VATICAN CITY (CNS) — On the eve of the first meeting of the Catholic-Muslim Forum, the cardinal responsible for the dialogue said he hoped it would open “a new chapter” in a long history of Catholic-Muslim relations.
French Cardinal Jean-Louis Tauran, president of the Pontifical Council for Interreligious Dialogue, gave interviews in early November to Vatican Radio and to the French Catholic newspaper La Croix.
He told Vatican Radio that the Nov. 4-6 meeting with representatives of the 138 Muslim scholars who began the Common Word initiative in 2007 would give participants an opportunity to explain their faiths through their understanding of the commandments to love God and to love one’s neighbor.

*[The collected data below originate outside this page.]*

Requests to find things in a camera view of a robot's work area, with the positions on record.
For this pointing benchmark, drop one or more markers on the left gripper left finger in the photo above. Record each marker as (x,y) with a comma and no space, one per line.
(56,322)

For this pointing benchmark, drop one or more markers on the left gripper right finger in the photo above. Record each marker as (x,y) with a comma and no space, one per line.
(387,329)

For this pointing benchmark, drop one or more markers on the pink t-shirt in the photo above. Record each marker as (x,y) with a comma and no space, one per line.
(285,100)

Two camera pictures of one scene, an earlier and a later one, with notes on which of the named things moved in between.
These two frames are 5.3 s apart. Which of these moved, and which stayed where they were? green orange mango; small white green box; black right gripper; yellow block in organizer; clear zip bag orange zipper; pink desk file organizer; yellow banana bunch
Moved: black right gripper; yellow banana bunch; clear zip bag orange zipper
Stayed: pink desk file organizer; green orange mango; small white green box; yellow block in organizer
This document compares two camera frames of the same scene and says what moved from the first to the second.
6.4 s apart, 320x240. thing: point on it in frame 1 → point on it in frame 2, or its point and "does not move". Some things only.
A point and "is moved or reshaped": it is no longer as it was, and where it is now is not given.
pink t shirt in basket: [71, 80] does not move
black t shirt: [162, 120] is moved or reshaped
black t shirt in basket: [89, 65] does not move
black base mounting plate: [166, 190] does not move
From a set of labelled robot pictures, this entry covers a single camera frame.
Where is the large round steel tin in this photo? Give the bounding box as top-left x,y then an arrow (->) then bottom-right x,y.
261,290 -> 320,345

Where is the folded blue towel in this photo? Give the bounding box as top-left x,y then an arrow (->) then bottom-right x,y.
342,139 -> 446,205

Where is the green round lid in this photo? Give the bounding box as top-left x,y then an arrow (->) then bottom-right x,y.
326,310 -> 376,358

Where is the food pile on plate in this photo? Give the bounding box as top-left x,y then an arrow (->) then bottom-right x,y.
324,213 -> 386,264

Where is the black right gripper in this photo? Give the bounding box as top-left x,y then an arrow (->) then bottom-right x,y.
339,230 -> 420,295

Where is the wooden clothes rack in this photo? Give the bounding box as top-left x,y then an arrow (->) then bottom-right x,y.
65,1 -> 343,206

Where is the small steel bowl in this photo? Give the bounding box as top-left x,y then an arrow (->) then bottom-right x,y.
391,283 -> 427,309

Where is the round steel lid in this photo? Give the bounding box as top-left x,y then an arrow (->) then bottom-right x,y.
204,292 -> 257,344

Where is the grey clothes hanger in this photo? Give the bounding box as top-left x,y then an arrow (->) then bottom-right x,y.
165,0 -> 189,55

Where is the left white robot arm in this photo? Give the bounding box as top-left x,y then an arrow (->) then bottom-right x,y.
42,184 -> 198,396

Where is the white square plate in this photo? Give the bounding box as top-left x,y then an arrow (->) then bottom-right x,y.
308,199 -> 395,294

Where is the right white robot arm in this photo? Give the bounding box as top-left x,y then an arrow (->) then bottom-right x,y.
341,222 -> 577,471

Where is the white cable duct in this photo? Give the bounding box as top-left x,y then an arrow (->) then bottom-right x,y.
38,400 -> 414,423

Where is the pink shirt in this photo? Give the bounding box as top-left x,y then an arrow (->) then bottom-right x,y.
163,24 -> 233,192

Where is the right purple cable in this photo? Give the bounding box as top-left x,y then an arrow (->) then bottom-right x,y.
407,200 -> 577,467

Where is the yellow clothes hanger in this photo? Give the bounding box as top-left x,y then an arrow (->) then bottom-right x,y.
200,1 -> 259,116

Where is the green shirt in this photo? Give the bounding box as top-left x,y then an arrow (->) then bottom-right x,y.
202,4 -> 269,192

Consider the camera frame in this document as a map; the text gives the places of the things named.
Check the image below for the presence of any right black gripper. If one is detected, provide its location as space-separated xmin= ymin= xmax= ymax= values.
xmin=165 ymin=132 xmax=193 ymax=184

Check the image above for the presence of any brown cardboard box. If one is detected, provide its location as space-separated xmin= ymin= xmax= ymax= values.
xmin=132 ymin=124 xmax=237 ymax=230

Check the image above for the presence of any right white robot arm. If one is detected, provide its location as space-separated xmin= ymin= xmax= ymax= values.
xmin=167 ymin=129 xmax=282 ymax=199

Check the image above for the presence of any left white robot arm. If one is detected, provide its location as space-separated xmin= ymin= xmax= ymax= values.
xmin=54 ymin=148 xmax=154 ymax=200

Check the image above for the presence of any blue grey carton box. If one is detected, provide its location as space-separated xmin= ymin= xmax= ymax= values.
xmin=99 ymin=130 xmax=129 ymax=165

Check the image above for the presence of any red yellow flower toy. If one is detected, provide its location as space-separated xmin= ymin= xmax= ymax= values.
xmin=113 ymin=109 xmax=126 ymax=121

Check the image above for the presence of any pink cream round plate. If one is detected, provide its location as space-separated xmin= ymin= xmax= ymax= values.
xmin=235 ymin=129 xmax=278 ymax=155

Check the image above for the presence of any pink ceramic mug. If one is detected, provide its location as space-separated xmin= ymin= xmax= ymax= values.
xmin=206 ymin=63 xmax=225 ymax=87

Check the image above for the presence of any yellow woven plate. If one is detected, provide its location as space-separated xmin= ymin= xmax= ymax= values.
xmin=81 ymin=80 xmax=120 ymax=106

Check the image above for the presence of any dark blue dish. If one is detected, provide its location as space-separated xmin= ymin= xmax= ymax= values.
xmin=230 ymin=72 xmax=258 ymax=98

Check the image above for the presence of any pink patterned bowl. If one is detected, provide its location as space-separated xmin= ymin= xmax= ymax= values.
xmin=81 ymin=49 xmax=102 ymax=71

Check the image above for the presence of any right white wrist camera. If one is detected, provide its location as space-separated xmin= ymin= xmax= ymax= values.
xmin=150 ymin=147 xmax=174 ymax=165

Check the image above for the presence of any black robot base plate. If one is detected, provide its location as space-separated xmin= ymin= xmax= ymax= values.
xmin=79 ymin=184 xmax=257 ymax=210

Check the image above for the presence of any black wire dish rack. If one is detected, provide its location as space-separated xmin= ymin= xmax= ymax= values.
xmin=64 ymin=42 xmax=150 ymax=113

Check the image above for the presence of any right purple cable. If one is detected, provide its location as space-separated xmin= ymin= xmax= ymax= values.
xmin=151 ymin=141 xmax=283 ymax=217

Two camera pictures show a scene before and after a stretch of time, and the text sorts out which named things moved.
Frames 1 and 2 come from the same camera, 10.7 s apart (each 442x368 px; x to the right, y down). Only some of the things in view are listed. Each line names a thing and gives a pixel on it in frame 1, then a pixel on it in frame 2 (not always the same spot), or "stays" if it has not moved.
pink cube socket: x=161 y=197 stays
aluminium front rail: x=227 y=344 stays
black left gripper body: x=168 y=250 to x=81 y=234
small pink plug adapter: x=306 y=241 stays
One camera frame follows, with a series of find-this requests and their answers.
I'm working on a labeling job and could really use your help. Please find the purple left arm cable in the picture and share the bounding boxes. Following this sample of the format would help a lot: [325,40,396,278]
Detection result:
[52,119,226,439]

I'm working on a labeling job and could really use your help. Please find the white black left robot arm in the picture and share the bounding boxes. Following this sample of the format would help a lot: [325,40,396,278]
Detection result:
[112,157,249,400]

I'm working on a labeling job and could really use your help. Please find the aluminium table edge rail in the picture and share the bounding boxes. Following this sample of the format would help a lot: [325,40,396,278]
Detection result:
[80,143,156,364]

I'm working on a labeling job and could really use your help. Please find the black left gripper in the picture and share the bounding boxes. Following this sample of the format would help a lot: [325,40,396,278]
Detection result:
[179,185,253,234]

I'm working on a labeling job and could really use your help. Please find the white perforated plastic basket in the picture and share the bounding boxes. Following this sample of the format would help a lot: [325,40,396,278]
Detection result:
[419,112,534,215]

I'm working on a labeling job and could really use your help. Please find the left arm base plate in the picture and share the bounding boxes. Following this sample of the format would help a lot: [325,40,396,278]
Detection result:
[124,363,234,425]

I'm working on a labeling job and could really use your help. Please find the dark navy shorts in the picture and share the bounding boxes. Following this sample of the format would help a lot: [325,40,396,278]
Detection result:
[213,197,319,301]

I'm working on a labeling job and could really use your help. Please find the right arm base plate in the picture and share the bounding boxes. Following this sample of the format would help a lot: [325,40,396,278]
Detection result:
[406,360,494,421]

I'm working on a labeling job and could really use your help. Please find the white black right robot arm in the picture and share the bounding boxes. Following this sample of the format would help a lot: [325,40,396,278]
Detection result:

While theological points underlie the discussion, “properly speaking, one cannot say that we have a theological dialogue,” he said in the Nov. 3 interview with Vatican Radio.
Rather, he said, the Vatican’s dialogues with Muslims have focused on ethical questions, spirituality and joint action on behalf of the suffering.
He told La Croix Nov. 2: “At the moment theological dialogue has not really begun. We will see with the Forum, when we will speak of the love of God, how far we can go together. What is important is to know the theological thinking of the other” and to share the riches that come from our respective religious traditions.
The second day of the meeting is expected to focus on human dignity and mutual respect, and Cardinal Tauran said he hoped that would be an opportunity for the Vatican to voice its concerns about the limits on freedom of conscience and religious practice Catholics face in some Muslim countries.
Cardinal Tauran said it is natural to want reciprocity and to believe that the freedom that is good for Muslims in Europe, for example, would be good for Christians in the Middle East.
“But beware,” he said, “the principle of reciprocity is not a prerequisite for dialogue; this is not the logic of ‘Do ut des’ (I give so that you will give). That would be anti-Christian.”
Instead, he said, ensuring respect for each other’s beliefs and rights is something that results from gradually changing attitudes.
While several high-level initiatives give hope that changes will take place, the cardinal said, “the problem is that these initiatives of dialogue seem very hit-and-miss compared to the daily stories of anti-Christian violence in several countries. The question is how do we get these real openings we have with the elite to filter down to the masses.”